■ PROBLEM DESCRIPTION ■
Copying each record below exactly is the whole task.

■ DATA UNDER STUDY ■

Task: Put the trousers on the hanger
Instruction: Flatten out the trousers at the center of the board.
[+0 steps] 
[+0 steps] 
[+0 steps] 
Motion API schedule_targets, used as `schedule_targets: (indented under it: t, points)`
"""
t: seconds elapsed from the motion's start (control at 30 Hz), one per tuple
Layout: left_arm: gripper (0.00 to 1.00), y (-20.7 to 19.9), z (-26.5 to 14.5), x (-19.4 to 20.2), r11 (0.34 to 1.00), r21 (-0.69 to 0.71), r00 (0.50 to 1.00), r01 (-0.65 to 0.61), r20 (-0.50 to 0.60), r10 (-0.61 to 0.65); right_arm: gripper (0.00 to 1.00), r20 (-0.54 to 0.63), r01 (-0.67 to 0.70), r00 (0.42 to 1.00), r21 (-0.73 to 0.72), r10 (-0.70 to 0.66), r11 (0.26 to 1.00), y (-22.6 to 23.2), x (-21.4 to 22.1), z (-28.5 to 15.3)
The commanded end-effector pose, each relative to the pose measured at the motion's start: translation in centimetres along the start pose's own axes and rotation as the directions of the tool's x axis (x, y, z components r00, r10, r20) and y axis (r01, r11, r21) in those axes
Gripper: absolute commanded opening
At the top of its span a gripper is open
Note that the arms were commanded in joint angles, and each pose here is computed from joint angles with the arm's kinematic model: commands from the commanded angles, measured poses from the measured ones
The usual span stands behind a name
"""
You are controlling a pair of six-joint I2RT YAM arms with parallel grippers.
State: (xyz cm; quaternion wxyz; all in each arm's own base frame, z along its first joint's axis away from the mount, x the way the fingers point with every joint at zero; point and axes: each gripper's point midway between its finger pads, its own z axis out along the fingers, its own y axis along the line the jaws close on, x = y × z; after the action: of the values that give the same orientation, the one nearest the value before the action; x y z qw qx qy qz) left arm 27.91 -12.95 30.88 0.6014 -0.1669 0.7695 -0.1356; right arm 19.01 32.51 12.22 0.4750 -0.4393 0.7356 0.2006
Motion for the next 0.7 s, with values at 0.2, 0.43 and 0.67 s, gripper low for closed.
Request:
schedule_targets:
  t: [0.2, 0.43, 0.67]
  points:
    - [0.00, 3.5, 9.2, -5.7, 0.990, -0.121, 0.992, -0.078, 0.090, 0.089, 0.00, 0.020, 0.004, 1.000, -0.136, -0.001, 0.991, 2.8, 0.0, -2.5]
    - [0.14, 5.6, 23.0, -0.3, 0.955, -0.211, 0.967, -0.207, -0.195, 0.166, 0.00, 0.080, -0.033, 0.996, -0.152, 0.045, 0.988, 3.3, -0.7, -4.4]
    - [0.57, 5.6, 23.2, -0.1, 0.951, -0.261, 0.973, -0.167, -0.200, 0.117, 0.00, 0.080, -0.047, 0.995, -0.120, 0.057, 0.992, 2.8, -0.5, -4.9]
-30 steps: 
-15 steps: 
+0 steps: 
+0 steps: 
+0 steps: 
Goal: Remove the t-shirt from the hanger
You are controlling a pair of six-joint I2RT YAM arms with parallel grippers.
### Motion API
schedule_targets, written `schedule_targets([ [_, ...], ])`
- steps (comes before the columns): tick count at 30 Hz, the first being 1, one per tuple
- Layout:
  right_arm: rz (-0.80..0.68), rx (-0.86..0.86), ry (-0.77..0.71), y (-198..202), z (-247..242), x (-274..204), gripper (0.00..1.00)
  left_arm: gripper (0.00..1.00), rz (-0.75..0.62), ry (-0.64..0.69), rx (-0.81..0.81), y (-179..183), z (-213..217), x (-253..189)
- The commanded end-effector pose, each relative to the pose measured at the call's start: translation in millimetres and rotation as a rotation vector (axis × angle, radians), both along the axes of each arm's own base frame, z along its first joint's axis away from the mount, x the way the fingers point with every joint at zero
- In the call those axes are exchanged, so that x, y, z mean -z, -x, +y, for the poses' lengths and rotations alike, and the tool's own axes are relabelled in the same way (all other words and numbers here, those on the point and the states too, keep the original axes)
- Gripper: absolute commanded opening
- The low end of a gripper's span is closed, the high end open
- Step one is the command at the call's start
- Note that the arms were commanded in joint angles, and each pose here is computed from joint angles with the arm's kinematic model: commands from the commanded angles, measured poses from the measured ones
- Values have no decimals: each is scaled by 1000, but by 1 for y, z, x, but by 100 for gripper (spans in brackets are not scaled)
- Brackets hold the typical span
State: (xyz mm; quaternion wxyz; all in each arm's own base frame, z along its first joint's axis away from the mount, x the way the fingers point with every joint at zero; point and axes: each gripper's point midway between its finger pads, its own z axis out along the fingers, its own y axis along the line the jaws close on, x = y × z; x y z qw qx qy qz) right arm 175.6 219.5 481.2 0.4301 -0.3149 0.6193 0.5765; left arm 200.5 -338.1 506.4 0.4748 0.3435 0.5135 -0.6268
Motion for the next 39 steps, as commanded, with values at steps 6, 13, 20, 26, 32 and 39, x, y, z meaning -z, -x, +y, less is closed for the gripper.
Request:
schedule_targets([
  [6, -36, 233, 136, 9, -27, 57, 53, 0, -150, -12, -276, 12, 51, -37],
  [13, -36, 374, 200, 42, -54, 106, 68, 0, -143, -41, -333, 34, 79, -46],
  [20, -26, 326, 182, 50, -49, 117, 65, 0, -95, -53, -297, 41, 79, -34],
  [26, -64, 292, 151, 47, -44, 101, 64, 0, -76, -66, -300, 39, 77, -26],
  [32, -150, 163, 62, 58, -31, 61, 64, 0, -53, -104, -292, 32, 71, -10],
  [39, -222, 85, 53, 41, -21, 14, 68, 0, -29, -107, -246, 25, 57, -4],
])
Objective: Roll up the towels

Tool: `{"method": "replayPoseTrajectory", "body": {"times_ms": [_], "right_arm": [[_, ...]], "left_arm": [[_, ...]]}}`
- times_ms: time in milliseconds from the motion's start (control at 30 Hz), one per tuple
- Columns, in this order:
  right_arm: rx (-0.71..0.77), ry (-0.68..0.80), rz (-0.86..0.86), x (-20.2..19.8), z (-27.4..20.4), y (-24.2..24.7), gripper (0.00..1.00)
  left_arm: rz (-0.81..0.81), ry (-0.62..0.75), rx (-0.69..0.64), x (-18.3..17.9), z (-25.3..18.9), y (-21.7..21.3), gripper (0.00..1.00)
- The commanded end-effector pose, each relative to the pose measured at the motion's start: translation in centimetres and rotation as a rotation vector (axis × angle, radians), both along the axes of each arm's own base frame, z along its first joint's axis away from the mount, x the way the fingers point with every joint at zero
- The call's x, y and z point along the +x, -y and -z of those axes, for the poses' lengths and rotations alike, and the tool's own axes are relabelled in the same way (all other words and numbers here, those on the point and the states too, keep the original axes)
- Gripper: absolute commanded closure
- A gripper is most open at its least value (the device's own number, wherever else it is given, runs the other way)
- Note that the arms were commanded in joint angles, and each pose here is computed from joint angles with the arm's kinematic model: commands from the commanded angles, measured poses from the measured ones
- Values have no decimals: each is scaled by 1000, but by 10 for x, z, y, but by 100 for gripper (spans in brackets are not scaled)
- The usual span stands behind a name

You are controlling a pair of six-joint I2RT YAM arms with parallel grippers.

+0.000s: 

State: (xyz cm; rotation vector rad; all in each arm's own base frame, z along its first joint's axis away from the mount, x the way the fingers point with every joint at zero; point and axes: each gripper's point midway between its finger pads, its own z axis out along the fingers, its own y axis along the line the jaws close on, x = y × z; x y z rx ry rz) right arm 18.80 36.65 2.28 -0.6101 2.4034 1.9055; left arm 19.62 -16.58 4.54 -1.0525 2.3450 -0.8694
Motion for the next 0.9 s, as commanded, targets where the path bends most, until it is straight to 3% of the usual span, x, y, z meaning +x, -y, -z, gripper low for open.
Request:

■ ANSWER FOR THIS EXERCISE ■
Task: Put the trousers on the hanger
Instruction: Flatten out the trousers at the center of the board.
[+0 steps] 
[+0 steps] 
[+0 steps] 
Motion API schedule_targets, used as `schedule_targets: (indented under it: t, points)`
"""
t: seconds elapsed from the motion's start (control at 30 Hz), one per tuple
Layout: left_arm: gripper (0.00 to 1.00), y (-20.7 to 19.9), z (-26.5 to 14.5), x (-19.4 to 20.2), r11 (0.34 to 1.00), r21 (-0.69 to 0.71), r00 (0.50 to 1.00), r01 (-0.65 to 0.61), r20 (-0.50 to 0.60), r10 (-0.61 to 0.65); right_arm: gripper (0.00 to 1.00), r20 (-0.54 to 0.63), r01 (-0.67 to 0.70), r00 (0.42 to 1.00), r21 (-0.73 to 0.72), r10 (-0.70 to 0.66), r11 (0.26 to 1.00), y (-22.6 to 23.2), x (-21.4 to 22.1), z (-28.5 to 15.3)
The commanded end-effector pose, each relative to the pose measured at the motion's start: translation in centimetres along the start pose's own axes and rotation as the directions of the tool's x axis (x, y, z components r00, r10, r20) and y axis (r01, r11, r21) in those axes
Gripper: absolute commanded opening
At the top of its span a gripper is open
Note that the arms were commanded in joint angles, and each pose here is computed from joint angles with the arm's kinematic model: commands from the commanded angles, measured poses from the measured ones
The usual span stands behind a name
"""
You are controlling a pair of six-joint I2RT YAM arms with parallel grippers.
State: (xyz cm; quaternion wxyz; all in each arm's own base frame, z along its first joint's axis away from the mount, x the way the fingers point with every joint at zero; point and axes: each gripper's point midway between its finger pads, its own z axis out along the fingers, its own y axis along the line the jaws close on, x = y × z; after the action: of the values that give the same orientation, the one nearest the value before the action; x y z qw qx qy qz) left arm 27.91 -12.95 30.88 0.6014 -0.1669 0.7695 -0.1356; right arm 19.01 32.51 12.22 0.4750 -0.4393 0.7356 0.2006
Motion for the next 0.7 s, with values at 0.2, 0.43 and 0.67 s, gripper low for closed.
Request:
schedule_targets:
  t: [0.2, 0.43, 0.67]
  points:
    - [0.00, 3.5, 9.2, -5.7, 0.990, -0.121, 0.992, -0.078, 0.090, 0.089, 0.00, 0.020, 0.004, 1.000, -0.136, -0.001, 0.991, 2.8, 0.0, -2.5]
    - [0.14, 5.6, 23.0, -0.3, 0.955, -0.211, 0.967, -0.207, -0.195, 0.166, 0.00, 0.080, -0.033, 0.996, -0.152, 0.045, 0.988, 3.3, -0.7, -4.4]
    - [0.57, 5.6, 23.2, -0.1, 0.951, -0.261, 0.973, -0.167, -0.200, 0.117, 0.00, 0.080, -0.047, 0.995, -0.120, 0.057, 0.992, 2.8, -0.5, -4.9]
-30 steps: 
-15 steps: 
+0 steps: 
+0 steps: 
+0 steps: 
Goal: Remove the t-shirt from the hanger
You are controlling a pair of six-joint I2RT YAM arms with parallel grippers.
### Motion API
schedule_targets, written `schedule_targets([ [_, ...], ])`
- steps (comes before the columns): tick count at 30 Hz, the first being 1, one per tuple
- Layout:
  right_arm: rz (-0.80..0.68), rx (-0.86..0.86), ry (-0.77..0.71), y (-198..202), z (-247..242), x (-274..204), gripper (0.00..1.00)
  left_arm: gripper (0.00..1.00), rz (-0.75..0.62), ry (-0.64..0.69), rx (-0.81..0.81), y (-179..183), z (-213..217), x (-253..189)
- The commanded end-effector pose, each relative to the pose measured at the call's start: translation in millimetres and rotation as a rotation vector (axis × angle, radians), both along the axes of each arm's own base frame, z along its first joint's axis away from the mount, x the way the fingers point with every joint at zero
- In the call those axes are exchanged, so that x, y, z mean -z, -x, +y, for the poses' lengths and rotations alike, and the tool's own axes are relabelled in the same way (all other words and numbers here, those on the point and the states too, keep the original axes)
- Gripper: absolute commanded opening
- The low end of a gripper's span is closed, the high end open
- Step one is the command at the call's start
- Note that the arms were commanded in joint angles, and each pose here is computed from joint angles with the arm's kinematic model: commands from the commanded angles, measured poses from the measured ones
- Values have no decimals: each is scaled by 1000, but by 1 for y, z, x, but by 100 for gripper (spans in brackets are not scaled)
- Brackets hold the typical span
State: (xyz mm; quaternion wxyz; all in each arm's own base frame, z along its first joint's axis away from the mount, x the way the fingers point with every joint at zero; point and axes: each gripper's point midway between its finger pads, its own z axis out along the fingers, its own y axis along the line the jaws close on, x = y × z; x y z qw qx qy qz) right arm 175.6 219.5 481.2 0.4301 -0.3149 0.6193 0.5765; left arm 200.5 -338.1 506.4 0.4748 0.3435 0.5135 -0.6268
Motion for the next 39 steps, as commanded, with values at steps 6, 13, 20, 26, 32 and 39, x, y, z meaning -z, -x, +y, less is closed for the gripper.
Request:
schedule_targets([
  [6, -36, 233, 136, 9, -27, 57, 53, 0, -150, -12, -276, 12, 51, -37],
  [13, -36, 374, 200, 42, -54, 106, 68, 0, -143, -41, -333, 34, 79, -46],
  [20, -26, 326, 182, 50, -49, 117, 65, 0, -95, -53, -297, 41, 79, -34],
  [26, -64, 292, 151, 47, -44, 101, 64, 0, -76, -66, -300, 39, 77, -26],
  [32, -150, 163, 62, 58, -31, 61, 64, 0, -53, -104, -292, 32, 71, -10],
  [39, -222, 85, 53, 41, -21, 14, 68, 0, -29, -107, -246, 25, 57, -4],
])
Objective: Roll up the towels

Tool: `{"method": "replayPoseTrajectory", "body": {"times_ms": [_], "right_arm": [[_, ...]], "left_arm": [[_, ...]]}}`
- times_ms: time in milliseconds from the motion's start (control at 30 Hz), one per tuple
- Columns, in this order:
  right_arm: rx (-0.71..0.77), ry (-0.68..0.80), rz (-0.86..0.86), x (-20.2..19.8), z (-27.4..20.4), y (-24.2..24.7), gripper (0.00..1.00)
  left_arm: rz (-0.81..0.81), ry (-0.62..0.75), rx (-0.69..0.64), x (-18.3..17.9), z (-25.3..18.9), y (-21.7..21.3), gripper (0.00..1.00)
- The commanded end-effector pose, each relative to the pose measured at the motion's start: translation in centimetres and rotation as a rotation vector (axis × angle, radians), both along the axes of each arm's own base frame, z along its first joint's axis away from the mount, x the way the fingers point with every joint at zero
- The call's x, y and z point along the +x, -y and -z of those axes, for the poses' lengths and rotations alike, and the tool's own axes are relabelled in the same way (all other words and numbers here, those on the point and the states too, keep the original axes)
- Gripper: absolute commanded closure
- A gripper is most open at its least value (the device's own number, wherever else it is given, runs the other way)
- Note that the arms were commanded in joint angles, and each pose here is computed from joint angles with the arm's kinematic model: commands from the commanded angles, measured poses from the measured ones
- Values have no decimals: each is scaled by 1000, but by 10 for x, z, y, but by 100 for gripper (spans in brackets are not scaled)
- The usual span stands behind a name

You are controlling a pair of six-joint I2RT YAM arms with parallel grippers.

+0.000s: 

State: (xyz cm; rotation vector rad; all in each arm's own base frame, z along its first joint's axis away from the mount, x the way the fingers point with every joint at zero; point and axes: each gripper's point midway between its finger pads, its own z axis out along the fingers, its own y axis along the line the jaws close on, x = y × z; x y z rx ry rz) right arm 18.80 36.65 2.28 -0.6101 2.4034 1.9055; left arm 19.62 -16.58 4.54 -1.0525 2.3450 -0.8694
Motion for the next 0.9 s, as commanded, targets where the path bends most, until it is straight to 3% of the usual span, x, y, z meaning +x, -y, -z, gripper low for open.
Request:

No further output is given for this exercise.